> _TASK OBJECTIVE_:
Your task is to print all of the data word for word.

##### EXERCISE MATERIAL

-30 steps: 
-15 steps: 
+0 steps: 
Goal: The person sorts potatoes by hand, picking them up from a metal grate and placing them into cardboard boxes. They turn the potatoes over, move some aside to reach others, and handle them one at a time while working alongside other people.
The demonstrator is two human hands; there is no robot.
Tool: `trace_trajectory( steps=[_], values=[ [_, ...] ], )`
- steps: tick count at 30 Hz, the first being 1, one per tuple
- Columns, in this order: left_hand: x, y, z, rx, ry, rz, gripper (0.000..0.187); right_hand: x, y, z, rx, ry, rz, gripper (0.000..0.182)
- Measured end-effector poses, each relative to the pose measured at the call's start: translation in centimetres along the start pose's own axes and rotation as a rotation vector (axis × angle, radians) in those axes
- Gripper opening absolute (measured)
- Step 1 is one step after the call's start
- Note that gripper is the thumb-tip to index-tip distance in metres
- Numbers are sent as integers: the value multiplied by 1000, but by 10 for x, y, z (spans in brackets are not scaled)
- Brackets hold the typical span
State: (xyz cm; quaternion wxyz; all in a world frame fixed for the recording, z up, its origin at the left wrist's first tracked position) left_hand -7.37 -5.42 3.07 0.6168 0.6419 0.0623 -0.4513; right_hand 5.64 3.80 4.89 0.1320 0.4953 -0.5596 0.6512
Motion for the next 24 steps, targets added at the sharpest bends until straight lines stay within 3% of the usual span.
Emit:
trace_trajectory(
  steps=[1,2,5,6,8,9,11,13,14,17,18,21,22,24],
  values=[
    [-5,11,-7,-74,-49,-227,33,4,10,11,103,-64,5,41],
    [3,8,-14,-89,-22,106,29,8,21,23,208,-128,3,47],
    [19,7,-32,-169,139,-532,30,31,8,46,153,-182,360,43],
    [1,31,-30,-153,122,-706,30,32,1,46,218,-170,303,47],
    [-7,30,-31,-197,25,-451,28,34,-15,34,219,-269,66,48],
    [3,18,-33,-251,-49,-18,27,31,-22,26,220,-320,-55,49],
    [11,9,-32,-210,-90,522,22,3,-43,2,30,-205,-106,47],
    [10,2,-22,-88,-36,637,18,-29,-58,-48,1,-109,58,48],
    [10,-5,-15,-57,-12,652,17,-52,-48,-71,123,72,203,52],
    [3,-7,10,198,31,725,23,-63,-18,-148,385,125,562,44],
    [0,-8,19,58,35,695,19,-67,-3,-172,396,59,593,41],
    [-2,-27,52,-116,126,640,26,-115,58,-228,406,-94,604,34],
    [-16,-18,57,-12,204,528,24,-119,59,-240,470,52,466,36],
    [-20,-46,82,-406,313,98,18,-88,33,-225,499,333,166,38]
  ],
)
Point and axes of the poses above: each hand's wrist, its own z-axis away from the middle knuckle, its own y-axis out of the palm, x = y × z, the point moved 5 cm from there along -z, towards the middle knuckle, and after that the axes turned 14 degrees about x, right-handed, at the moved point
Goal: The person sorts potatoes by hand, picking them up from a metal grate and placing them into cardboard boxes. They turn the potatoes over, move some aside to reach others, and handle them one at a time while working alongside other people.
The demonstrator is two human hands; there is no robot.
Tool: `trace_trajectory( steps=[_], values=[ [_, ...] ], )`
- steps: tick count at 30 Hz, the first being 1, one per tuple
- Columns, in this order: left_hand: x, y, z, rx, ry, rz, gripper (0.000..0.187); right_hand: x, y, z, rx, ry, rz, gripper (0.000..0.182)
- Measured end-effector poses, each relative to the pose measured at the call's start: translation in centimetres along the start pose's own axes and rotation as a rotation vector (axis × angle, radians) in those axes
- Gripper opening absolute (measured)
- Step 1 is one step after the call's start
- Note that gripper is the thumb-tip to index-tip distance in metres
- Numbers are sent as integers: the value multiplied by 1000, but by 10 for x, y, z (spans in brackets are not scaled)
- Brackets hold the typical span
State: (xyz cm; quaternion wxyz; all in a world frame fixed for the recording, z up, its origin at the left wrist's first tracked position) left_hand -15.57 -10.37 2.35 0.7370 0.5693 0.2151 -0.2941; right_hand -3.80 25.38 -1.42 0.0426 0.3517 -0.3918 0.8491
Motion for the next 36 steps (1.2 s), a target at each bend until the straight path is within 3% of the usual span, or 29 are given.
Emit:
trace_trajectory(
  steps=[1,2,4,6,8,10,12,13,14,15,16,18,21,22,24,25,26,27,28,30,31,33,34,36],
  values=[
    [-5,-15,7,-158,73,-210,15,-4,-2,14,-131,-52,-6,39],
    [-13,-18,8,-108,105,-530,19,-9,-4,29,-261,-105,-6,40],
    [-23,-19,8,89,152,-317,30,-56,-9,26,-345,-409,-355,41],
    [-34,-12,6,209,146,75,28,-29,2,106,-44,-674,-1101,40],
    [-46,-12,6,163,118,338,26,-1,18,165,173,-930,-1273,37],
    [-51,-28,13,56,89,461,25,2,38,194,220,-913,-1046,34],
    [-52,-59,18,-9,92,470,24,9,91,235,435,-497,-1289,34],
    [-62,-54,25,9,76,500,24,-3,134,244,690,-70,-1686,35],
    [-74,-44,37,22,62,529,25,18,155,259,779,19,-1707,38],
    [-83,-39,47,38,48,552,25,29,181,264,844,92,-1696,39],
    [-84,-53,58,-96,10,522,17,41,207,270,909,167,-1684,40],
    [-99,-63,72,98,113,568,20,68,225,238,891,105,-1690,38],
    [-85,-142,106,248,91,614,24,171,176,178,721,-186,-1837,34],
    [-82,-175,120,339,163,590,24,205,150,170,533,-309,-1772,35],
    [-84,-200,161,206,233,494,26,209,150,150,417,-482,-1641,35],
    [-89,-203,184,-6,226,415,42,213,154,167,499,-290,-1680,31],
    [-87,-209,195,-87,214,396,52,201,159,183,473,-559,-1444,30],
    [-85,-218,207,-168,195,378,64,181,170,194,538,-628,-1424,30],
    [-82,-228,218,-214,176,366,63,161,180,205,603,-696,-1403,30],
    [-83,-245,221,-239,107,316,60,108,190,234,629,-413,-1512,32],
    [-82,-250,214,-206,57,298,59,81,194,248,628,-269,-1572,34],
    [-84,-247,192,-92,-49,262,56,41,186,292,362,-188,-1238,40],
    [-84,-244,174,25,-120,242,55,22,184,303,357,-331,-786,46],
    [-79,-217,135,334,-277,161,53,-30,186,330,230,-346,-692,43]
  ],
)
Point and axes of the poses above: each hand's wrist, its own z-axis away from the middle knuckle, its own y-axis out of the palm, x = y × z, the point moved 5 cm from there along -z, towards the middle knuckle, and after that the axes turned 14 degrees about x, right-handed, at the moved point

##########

> _TASK RESULT_:
-30 steps: 
-15 steps: 
+0 steps: 
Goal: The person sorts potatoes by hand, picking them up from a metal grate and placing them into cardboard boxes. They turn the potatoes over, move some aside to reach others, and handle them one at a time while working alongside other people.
The demonstrator is two human hands; there is no robot.
Tool: `trace_trajectory( steps=[_], values=[ [_, ...] ], )`
- steps: tick count at 30 Hz, the first being 1, one per tuple
- Columns, in this order: left_hand: x, y, z, rx, ry, rz, gripper (0.000..0.187); right_hand: x, y, z, rx, ry, rz, gripper (0.000..0.182)
- Measured end-effector poses, each relative to the pose measured at the call's start: translation in centimetres along the start pose's own axes and rotation as a rotation vector (axis × angle, radians) in those axes
- Gripper opening absolute (measured)
- Step 1 is one step after the call's start
- Note that gripper is the thumb-tip to index-tip distance in metres
- Numbers are sent as integers: the value multiplied by 1000, but by 10 for x, y, z (spans in brackets are not scaled)
- Brackets hold the typical span
State: (xyz cm; quaternion wxyz; all in a world frame fixed for the recording, z up, its origin at the left wrist's first tracked position) left_hand -7.37 -5.42 3.07 0.6168 0.6419 0.0623 -0.4513; right_hand 5.64 3.80 4.89 0.1320 0.4953 -0.5596 0.6512
Motion for the next 24 steps, targets added at the sharpest bends until straight lines stay within 3% of the usual span.
Emit:
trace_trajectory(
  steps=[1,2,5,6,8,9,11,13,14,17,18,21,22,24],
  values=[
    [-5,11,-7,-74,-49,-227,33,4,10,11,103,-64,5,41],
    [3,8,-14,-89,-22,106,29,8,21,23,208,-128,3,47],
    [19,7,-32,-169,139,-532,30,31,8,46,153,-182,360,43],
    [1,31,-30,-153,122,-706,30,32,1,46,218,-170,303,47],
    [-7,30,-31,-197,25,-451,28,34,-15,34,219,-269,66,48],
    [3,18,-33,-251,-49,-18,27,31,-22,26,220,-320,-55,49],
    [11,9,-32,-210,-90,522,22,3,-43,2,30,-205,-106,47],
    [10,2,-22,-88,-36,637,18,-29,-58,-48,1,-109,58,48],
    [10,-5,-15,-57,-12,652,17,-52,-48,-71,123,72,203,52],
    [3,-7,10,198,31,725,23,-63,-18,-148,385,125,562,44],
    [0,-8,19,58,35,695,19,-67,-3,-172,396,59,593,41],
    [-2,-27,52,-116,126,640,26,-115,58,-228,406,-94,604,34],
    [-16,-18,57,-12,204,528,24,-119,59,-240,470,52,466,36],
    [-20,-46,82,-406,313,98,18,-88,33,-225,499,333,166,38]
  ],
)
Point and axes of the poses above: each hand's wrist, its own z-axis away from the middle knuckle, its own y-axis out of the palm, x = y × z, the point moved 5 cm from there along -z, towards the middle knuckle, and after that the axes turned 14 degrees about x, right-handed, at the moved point
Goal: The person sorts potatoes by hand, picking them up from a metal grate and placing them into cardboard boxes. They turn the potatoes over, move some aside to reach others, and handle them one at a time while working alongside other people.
The demonstrator is two human hands; there is no robot.
Tool: `trace_trajectory( steps=[_], values=[ [_, ...] ], )`
- steps: tick count at 30 Hz, the first being 1, one per tuple
- Columns, in this order: left_hand: x, y, z, rx, ry, rz, gripper (0.000..0.187); right_hand: x, y, z, rx, ry, rz, gripper (0.000..0.182)
- Measured end-effector poses, each relative to the pose measured at the call's start: translation in centimetres along the start pose's own axes and rotation as a rotation vector (axis × angle, radians) in those axes
- Gripper opening absolute (measured)
- Step 1 is one step after the call's start
- Note that gripper is the thumb-tip to index-tip distance in metres
- Numbers are sent as integers: the value multiplied by 1000, but by 10 for x, y, z (spans in brackets are not scaled)
- Brackets hold the typical span
State: (xyz cm; quaternion wxyz; all in a world frame fixed for the recording, z up, its origin at the left wrist's first tracked position) left_hand -15.57 -10.37 2.35 0.7370 0.5693 0.2151 -0.2941; right_hand -3.80 25.38 -1.42 0.0426 0.3517 -0.3918 0.8491
Motion for the next 36 steps (1.2 s), a target at each bend until the straight path is within 3% of the usual span, or 29 are given.
Emit:
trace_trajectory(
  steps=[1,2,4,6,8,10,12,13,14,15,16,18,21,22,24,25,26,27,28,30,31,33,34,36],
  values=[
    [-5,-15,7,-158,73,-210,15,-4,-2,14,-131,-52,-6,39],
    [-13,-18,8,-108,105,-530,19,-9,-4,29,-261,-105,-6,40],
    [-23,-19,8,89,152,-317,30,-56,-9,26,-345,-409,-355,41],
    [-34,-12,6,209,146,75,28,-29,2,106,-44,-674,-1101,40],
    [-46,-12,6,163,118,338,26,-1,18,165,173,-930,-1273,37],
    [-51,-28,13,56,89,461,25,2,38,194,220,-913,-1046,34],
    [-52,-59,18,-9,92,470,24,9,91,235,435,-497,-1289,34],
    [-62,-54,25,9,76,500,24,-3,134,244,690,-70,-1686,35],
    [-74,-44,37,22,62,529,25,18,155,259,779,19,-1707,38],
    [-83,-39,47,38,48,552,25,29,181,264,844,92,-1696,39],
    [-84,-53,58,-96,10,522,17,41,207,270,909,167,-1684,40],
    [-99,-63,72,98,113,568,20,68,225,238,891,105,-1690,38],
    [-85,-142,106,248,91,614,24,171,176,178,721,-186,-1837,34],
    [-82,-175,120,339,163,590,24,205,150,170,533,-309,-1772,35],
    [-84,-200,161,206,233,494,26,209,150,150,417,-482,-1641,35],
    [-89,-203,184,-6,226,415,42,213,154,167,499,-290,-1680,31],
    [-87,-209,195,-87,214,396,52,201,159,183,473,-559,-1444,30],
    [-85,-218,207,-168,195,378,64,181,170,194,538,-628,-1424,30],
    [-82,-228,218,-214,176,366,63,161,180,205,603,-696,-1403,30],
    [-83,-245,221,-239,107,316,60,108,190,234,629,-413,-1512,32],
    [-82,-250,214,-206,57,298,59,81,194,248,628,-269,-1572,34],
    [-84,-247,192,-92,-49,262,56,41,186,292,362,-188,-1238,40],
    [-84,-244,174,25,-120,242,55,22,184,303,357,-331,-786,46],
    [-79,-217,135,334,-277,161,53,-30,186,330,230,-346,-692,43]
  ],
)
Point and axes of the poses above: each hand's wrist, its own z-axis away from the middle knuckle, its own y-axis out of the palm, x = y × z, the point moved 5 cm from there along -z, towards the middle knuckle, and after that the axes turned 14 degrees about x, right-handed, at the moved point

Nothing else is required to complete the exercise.